Assignée par l’apparence et l’état civil à un genre qui n’est pas le sien, l’enfant comprend très jeune aux insultes et aux coups qu’elle reçoit que quelque chose ne convient pas aux autres dans sa certitude d’être une fille : « hommefemme, veado », lui crient les camarades de jeux dont certains se transforment sans scrupules en violeurs. Sa mère Cícera, qui élève seule ses enfants, veut faire de « son fils » un militaire, le menace de l’enfer sans rien pouvoir changer à l’évidence : « Deux demi-noix de coco furent mes premiers seins. Cícera me surprit devant le grand miroir et vlan, une raclée. » Commence dès sept ans une existence marquée par une violence continue que Fernanda expose sans une plainte, et par le besoin jamais vraiment comblé d’être reconnue et aimée par sa mère pour ce qu’elle est : sa fille. Déscolarisée, manipulée par les hommes pour qui le brouillage des genres vaut libre autorisation à utiliser le corps de Fernando pour satisfaire leur « vice », Fernanda quitte son village pour la ville où, habillée en étudiante, elle arpente les trottoirs le soir : « ça se voit, je suis un travesti. » Ce qui se voit, ce qui est caché, ce qu’il faut paraître malgré ce qu’on est, les faux-semblants et mensonges des sociétés bourgeoises hétéronormées, les hommes qui se servent des bichas brésiliennes avant de retrouver la petite famille, sont les tensions autour desquelles s’organise ou se désorganise la vie de Fernanda. Elle travaille sur son corps, douloureusement, pour le modeler au silicone sur celui d’une star mais toutes ces souffrances ne suffisent pas pour être acceptée. « Princesa, reste cachée. Ne te fais pas voir en cuisine par les clients. Cache-moi ces nichons, habille-toi correctement : il y a des gens qui déjeunent. Il y a le sida, les pédés et les transsexuels font peur », lui lance le patron du restaurant où elle cuisine et où elle a reçu son surnom. Début des années 1980 : les premiers morts du sida sont de jeunes hommes homosexuels.
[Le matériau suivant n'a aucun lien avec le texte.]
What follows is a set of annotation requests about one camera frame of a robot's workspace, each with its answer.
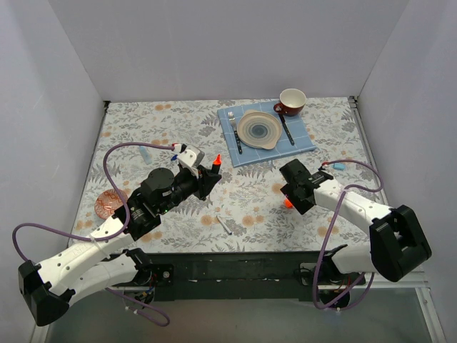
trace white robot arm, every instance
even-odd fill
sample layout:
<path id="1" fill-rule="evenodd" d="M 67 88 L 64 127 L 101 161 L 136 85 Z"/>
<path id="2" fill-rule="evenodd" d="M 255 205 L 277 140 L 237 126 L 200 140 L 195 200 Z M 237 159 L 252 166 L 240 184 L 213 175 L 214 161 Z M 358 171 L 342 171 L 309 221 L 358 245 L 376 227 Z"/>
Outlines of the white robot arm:
<path id="1" fill-rule="evenodd" d="M 344 187 L 332 175 L 322 168 L 311 174 L 297 159 L 279 170 L 287 181 L 281 191 L 301 214 L 314 205 L 335 211 Z M 431 256 L 414 211 L 405 205 L 393 209 L 346 190 L 338 215 L 370 238 L 369 244 L 344 245 L 326 256 L 324 262 L 340 274 L 377 272 L 397 282 Z"/>
<path id="2" fill-rule="evenodd" d="M 180 172 L 175 176 L 169 169 L 158 168 L 149 174 L 127 201 L 131 219 L 122 233 L 100 240 L 122 229 L 124 207 L 87 236 L 91 242 L 76 242 L 38 264 L 28 260 L 19 267 L 21 293 L 39 326 L 57 320 L 76 301 L 105 287 L 132 281 L 142 285 L 150 280 L 150 263 L 140 249 L 127 250 L 113 260 L 110 255 L 160 225 L 161 215 L 192 194 L 205 200 L 221 179 L 220 162 L 207 169 L 200 165 L 204 157 L 200 149 L 184 144 L 174 148 Z"/>

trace table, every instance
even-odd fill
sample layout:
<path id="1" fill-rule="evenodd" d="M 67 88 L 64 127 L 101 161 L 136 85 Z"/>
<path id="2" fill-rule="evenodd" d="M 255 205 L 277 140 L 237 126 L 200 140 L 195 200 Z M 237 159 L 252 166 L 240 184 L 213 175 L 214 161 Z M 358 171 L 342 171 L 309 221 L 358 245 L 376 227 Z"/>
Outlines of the table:
<path id="1" fill-rule="evenodd" d="M 353 291 L 360 296 L 361 289 Z M 431 343 L 413 289 L 373 289 L 352 311 L 318 311 L 296 299 L 192 300 L 155 304 L 171 318 L 157 327 L 99 292 L 49 326 L 46 343 Z"/>
<path id="2" fill-rule="evenodd" d="M 94 213 L 94 203 L 102 191 L 111 188 L 102 159 L 113 145 L 144 141 L 169 145 L 192 144 L 206 156 L 211 166 L 222 155 L 222 180 L 205 202 L 187 199 L 162 216 L 162 224 L 135 243 L 145 252 L 277 252 L 319 250 L 331 213 L 314 207 L 301 216 L 283 205 L 280 188 L 284 180 L 279 168 L 298 158 L 314 172 L 321 162 L 333 159 L 367 161 L 361 136 L 347 98 L 308 99 L 301 117 L 317 150 L 274 161 L 233 168 L 216 111 L 223 107 L 252 104 L 263 100 L 170 101 L 109 104 L 89 176 L 84 187 L 74 234 L 87 235 L 103 223 Z M 138 147 L 124 147 L 108 160 L 116 184 L 128 195 L 139 187 L 147 174 L 164 166 L 175 174 L 178 167 L 169 151 L 149 149 L 153 164 L 146 165 Z M 343 184 L 359 183 L 376 188 L 372 173 L 355 164 L 331 172 Z M 363 193 L 381 202 L 376 194 Z M 227 235 L 216 215 L 226 220 L 233 232 Z M 333 228 L 328 249 L 340 244 L 363 244 L 368 237 L 343 218 Z"/>

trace blue placemat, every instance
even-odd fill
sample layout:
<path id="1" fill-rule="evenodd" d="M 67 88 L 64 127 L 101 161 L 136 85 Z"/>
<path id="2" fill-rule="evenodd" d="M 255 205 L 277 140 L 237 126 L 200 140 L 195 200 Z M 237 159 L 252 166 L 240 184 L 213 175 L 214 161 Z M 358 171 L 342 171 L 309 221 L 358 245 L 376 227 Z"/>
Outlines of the blue placemat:
<path id="1" fill-rule="evenodd" d="M 243 154 L 238 153 L 235 142 L 235 134 L 230 126 L 227 114 L 232 111 L 235 116 L 236 123 L 238 124 L 244 112 L 248 109 L 255 109 L 257 111 L 273 114 L 281 123 L 278 114 L 273 110 L 273 106 L 277 101 L 259 102 L 257 104 L 242 105 L 228 107 L 226 109 L 219 109 L 217 114 L 221 120 L 222 131 L 226 137 L 228 151 L 230 152 L 231 162 L 234 167 L 246 166 L 247 164 L 268 161 L 271 159 L 278 159 L 280 157 L 291 156 L 299 154 L 304 151 L 311 151 L 316 148 L 313 142 L 309 139 L 306 126 L 300 116 L 285 116 L 288 130 L 291 132 L 295 145 L 291 145 L 287 138 L 286 132 L 282 130 L 281 137 L 279 138 L 276 147 L 272 150 L 255 149 L 245 145 L 241 142 Z"/>

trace white wall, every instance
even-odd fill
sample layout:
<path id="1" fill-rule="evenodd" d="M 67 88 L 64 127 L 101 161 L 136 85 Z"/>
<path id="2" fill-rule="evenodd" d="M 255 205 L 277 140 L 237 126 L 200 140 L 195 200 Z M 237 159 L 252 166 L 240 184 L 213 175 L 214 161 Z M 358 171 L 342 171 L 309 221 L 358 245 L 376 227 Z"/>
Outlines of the white wall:
<path id="1" fill-rule="evenodd" d="M 410 1 L 361 93 L 389 201 L 412 207 L 431 244 L 424 267 L 457 342 L 457 2 Z"/>
<path id="2" fill-rule="evenodd" d="M 70 231 L 103 116 L 103 102 L 45 0 L 0 0 L 0 341 L 28 342 L 11 231 L 40 222 Z M 66 239 L 24 229 L 39 261 Z"/>
<path id="3" fill-rule="evenodd" d="M 358 95 L 408 0 L 49 0 L 102 99 Z"/>

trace coffee cup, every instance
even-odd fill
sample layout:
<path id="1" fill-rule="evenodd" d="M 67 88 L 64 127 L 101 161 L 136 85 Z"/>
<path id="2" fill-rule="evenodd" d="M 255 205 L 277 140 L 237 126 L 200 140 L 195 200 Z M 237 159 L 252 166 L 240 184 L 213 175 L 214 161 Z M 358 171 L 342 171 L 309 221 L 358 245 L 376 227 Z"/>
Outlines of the coffee cup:
<path id="1" fill-rule="evenodd" d="M 276 113 L 296 116 L 306 103 L 306 95 L 298 89 L 285 89 L 279 95 L 279 103 L 274 105 Z"/>
Contrôlée et violentée par la police brésilienne qui tue les trans dans la rue, Fernanda décide de partir pour l’Europe, et son récit devient celui d’une migration. On plonge dans le milieu trans des quartiers de Milan et de Rome il y a quarante ans, entre protecteur-maris trop aimés, copaines de travail et de galères, disputes homériques, drogue, VIH, ruses pour échapper aux contrôles et à l’expulsion, vols et viols, ribambelle de clients pour qui Fernanda exprime parfois une sincère empathie. On est tenu tout au long par la franchise et la générosité des propos, l’absence de laideur malgré la laideur, par la beauté du regard sur une réalité terrible dans un contexte où la transidentité n’est pas acceptée. Un soir à Milan, les filles entendent soudain une rumeur : les habitants du quartier déboulent, exaspérés par le trafic nocturne des trans prostituées, la drogue, les seringues abandonnées : « J’eus peur mais je ne me sentis pas perdue. Ici, en Europe, on ne tue pas dans la rue. Mais ce soir-là, s’il y avait une confrontation, ça n’allait pas se résumer à des coups de poings et des coups de bâton. Les veados, quand ils sont acculés, ne sont pas des tendres. Ils viennent de loin, d’un corps d’homme et de villes immenses et affamées. Beaucoup savent se servir d’un couteau. »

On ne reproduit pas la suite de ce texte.